Shock is a sudden life-threatening condition of impaired tissue perfusion that can lead to organ changes.
Tissue perfusion has both a nutritional component and a circulatory component.
- Nutritional component: Delivery of oxygen and nutrients to cells and removal of carbon dioxide and metabolites.
- Circulation component: Maintaining perfusion is necessary for the distribution of cardiac output among individual organs and for maintaining arterial blood pressure.
On the one hand, it is necessary to ensure tissue nutrition (vasodilatation), on the other hand, to maintain arterial pressure (vasoconstriction). In the case of shock, these two functions come into conflict. Eventually, the need for tissue nutrition prevails and vasodilation and hypotension occur. The shock from any cause usually turns into a form of vasodilatory shock, which, together with other factors, can cause damage to a vital organ. It usually affects several organs at the same time and thus MODS (multi-organ dysfunction syndrome) develops. Hypoperfusion can be caused by:
- decrease in pressure gradient (hypotension) – decrease in cardiac output
- reduction of the peripheral resistance of the vascular bed – vasodilation
Causes of shock[edit | edit source]
- conditions causing a decrease in cardiac output – hypovolemia, heart failure,
- generalized vasodilatation – anaphylaxis, sepsis, neurogenic cause.
Characteristic symptoms of shock[edit | edit source]
- Sudden arterial hypotension, systolic pressure below 90 mmHg.
- Pressure reduction-induced activation of the sympathoadrenal system.
- Capillary return longer than 2 s.
- Cold, clammy, cyanotic skin.
- Lactic acidosis from the transition to anaerobic metabolism.
- Reduction of cardiac index (MCO/body surface area) below 1.8.
Pathogenesis of shock[edit | edit source]
The shock has three successive phases – the compensation phase, the decompensation phase and the irreversible phase.
The compensation phase[edit | edit source]
- The body's compensatory reaction is an effort to maintain sufficient perfusion of vitally important tissues at the expense of hypoperfusion of other tissues. There is a centralization of circulation. The basis of compensation is an activation of the sympathoadrenal system conditioned by hypotension. There is a washout of catecholamines (adrenaline, noradrenaline), which leads to a redistribution of the blood:
- vitally important tissues – brain, myocardium, adrenal glands, diaphragm, hepatic artery,
- – vasodilatation (adrenaline effect on β-receptors) and thus increased perfusion and blood supply to these organs,
- less important tissues – skin, skeletal muscles, lungs, intestine, pancreas, kidneys, spleen,
- – vasoconstriction (effect of noradrenaline and adrenaline on α-receptors), thereby reducing perfusion and causing ischemic hypoxia of these tissues.

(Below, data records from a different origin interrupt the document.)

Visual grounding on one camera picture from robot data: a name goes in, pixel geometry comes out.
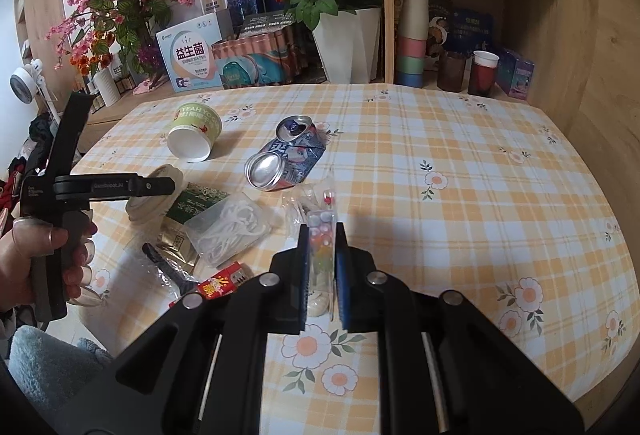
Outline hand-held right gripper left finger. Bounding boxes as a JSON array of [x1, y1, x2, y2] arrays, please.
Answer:
[[107, 224, 310, 422]]

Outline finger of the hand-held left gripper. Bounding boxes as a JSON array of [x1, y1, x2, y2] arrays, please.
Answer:
[[90, 172, 177, 204]]

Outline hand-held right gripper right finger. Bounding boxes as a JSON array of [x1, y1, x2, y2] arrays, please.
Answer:
[[335, 222, 547, 427]]

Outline stack of paper lids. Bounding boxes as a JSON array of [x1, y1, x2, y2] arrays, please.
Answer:
[[125, 164, 186, 226]]

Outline clear floral plastic packet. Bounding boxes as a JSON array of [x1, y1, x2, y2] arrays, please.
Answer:
[[304, 195, 341, 318]]

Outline person's left hand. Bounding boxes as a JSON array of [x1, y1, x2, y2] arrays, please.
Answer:
[[0, 217, 99, 317]]

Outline pile of clothes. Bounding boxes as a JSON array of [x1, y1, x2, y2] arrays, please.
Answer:
[[0, 112, 56, 236]]

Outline green tea packet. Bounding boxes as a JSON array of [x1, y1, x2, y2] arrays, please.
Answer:
[[165, 182, 231, 226]]

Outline wooden sideboard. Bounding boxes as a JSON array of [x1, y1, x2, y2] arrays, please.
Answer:
[[82, 80, 173, 151]]

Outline red snack wrapper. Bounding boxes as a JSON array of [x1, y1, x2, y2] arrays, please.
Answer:
[[170, 261, 251, 311]]

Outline black plastic razor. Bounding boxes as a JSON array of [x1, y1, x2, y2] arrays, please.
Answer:
[[142, 242, 196, 296]]

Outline clear bag of white cutlery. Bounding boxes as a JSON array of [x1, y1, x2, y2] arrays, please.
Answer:
[[182, 192, 272, 268]]

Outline row of small brown bottles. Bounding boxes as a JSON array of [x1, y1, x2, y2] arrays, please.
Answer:
[[85, 80, 108, 108]]

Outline green paper yogurt cup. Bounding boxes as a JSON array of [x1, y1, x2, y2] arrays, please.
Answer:
[[166, 102, 222, 162]]

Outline orange flowers in ribbed vase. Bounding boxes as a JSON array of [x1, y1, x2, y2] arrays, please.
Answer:
[[70, 30, 123, 106]]

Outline pink pouch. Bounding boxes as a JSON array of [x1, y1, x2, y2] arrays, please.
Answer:
[[135, 75, 171, 95]]

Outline crushed drink can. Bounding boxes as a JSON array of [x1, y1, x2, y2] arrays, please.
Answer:
[[244, 114, 328, 192]]

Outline white standing fan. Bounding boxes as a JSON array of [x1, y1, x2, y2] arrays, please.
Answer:
[[10, 58, 63, 116]]

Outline white and blue carton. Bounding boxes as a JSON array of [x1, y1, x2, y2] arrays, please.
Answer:
[[155, 12, 226, 93]]

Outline yellow checked floral tablecloth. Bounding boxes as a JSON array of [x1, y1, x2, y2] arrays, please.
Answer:
[[70, 82, 640, 403]]

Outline light blue fleece clothing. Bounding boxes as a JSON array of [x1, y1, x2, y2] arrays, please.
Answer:
[[9, 325, 113, 398]]

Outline shrink-wrapped pack of cans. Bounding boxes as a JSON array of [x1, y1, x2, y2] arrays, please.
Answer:
[[210, 25, 321, 88]]

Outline small white green box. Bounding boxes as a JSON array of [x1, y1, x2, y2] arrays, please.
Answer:
[[197, 0, 232, 23]]

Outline black flat box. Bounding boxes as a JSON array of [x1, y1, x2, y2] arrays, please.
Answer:
[[239, 10, 296, 40]]

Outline red roses in white pot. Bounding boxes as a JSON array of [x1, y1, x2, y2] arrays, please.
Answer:
[[259, 0, 385, 86]]

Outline brown cup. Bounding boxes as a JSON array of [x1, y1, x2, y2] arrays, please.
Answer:
[[436, 50, 468, 92]]

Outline stack of pastel cups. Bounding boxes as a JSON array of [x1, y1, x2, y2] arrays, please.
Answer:
[[395, 0, 431, 88]]

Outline red cup with white rim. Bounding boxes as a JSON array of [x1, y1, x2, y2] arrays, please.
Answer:
[[467, 50, 501, 97]]

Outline purple box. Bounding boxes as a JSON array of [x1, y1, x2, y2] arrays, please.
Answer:
[[497, 48, 536, 102]]

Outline dark blue gift box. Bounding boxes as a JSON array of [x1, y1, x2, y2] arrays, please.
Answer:
[[427, 2, 496, 61]]

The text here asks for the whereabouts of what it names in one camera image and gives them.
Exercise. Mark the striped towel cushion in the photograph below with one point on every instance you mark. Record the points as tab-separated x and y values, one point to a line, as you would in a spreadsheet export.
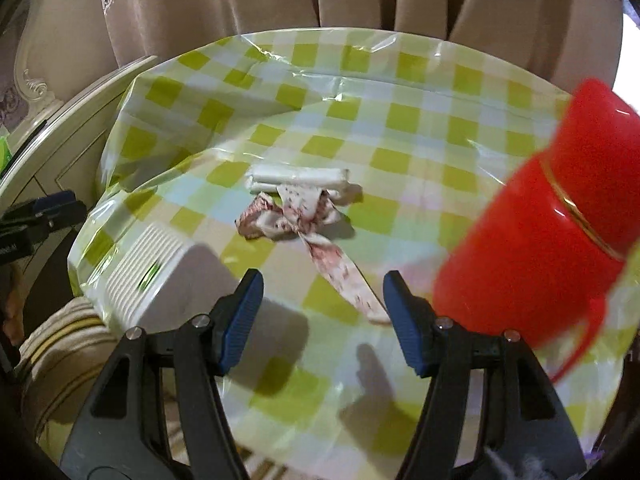
55	360

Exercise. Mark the floral print ribbon cloth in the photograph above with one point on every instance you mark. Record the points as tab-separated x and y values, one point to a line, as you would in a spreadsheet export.
300	215

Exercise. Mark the white cloth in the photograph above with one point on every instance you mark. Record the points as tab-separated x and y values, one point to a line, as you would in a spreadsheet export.
300	177

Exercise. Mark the white carved mirror frame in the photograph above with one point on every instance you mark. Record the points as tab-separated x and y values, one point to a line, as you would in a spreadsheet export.
35	85

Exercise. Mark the green checked plastic tablecloth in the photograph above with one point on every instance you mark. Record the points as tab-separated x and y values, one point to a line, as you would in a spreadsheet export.
350	120

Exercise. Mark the white carved cabinet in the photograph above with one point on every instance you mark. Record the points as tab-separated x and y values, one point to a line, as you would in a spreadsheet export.
75	130

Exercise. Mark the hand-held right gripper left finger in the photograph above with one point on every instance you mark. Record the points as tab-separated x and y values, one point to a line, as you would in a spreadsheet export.
242	315

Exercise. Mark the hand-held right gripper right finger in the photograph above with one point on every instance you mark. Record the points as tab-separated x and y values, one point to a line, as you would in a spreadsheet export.
407	325

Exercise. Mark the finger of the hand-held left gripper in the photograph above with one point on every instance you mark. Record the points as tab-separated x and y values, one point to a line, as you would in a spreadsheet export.
50	199
55	217

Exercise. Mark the red thermos jug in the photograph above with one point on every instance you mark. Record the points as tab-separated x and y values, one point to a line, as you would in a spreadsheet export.
525	260

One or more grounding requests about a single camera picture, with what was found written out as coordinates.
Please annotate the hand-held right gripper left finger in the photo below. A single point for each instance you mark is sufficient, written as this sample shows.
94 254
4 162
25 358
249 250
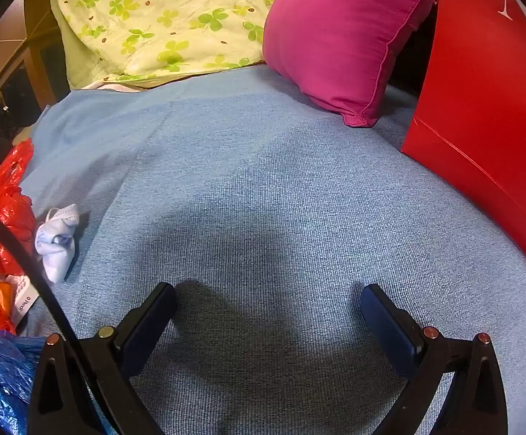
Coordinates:
147 326

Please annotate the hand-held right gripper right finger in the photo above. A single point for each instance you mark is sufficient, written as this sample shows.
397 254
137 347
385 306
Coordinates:
385 326

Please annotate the light blue sock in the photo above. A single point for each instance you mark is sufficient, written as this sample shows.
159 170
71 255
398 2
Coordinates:
56 249

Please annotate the blue plastic bag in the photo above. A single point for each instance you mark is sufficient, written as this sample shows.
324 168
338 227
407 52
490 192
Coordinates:
4 371

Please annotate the red plastic bag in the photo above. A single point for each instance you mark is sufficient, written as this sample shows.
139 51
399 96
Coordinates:
9 199

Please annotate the white paper label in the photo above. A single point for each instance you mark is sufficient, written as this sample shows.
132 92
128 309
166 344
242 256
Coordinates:
22 294

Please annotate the orange wrapper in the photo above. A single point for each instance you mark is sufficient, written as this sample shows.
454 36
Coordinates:
0 299

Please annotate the blue blanket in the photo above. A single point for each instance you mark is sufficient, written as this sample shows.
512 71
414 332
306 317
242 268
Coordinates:
267 167

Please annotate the red paper bag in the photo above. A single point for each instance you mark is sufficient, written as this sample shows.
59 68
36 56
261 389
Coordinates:
485 99

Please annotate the magenta pillow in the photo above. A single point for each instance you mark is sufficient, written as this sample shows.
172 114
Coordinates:
335 31

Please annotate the green clover print quilt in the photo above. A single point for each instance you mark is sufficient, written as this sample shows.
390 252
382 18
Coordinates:
176 9

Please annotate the wooden furniture frame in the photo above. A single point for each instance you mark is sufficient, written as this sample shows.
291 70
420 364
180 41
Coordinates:
40 22

The blood volume moves to the vital tissues for the most part, the arterial pressure is normal or stably reduced in this phase. Another effect of catecholamines is an acceleration of the breathing, an increase in heart rate and strength of myocardial contraction. Other phenomena are:
- autoinfusion – due to a drop in pressure in the initial stages of shock, fluid will be sucked from the interstitium into the vessels,
- autotransfusion – contraction of blood vessels in the capacity part of the bloodstream (especially the liver, spleen and chest area) leads to the transfer of blood reserves from these organs to active circulation.
The decompensation phase[edit | edit source]
- Vasodilation occurs in hypoperfused tissues. Hypoperfusion in "less important tissues" leads to their hypoxic damage, O2 tension and pH decrease, CO2 tension increases. This leads to the relaxation of vascular smooth muscle and vasodilation in the precapillary region, postcapillary resistance vessels remain contracted. It leads to:
- change of ischemic hypoxia into stagnant,
- extravascular fluid penetration → deepening of hypovolemia,
- reduction of fluid volume in the "centralized circulation" → deepening of hypotension,
- the release of metabolites and enzymes from damaged cells (e.g. during ischemia of the GIT and pancreas, the so-called myocardial depressor factor is released, which has a negative inotropic effect on the myocardium),
- hypoxic-reperfusion damage to ischemic tissues (increased expression of the enzyme xanthine oxidase leads to increased production of oxygen radicals),
- release of tissue factor from damaged tissues – formation of DIC (also supported by hemoconcentration in capillaries from which fluid leaks into the interstitium).
The irreversible phase[edit | edit source]
- The changes are uncompensated and irreparable, there is permanent damage to organs and even death.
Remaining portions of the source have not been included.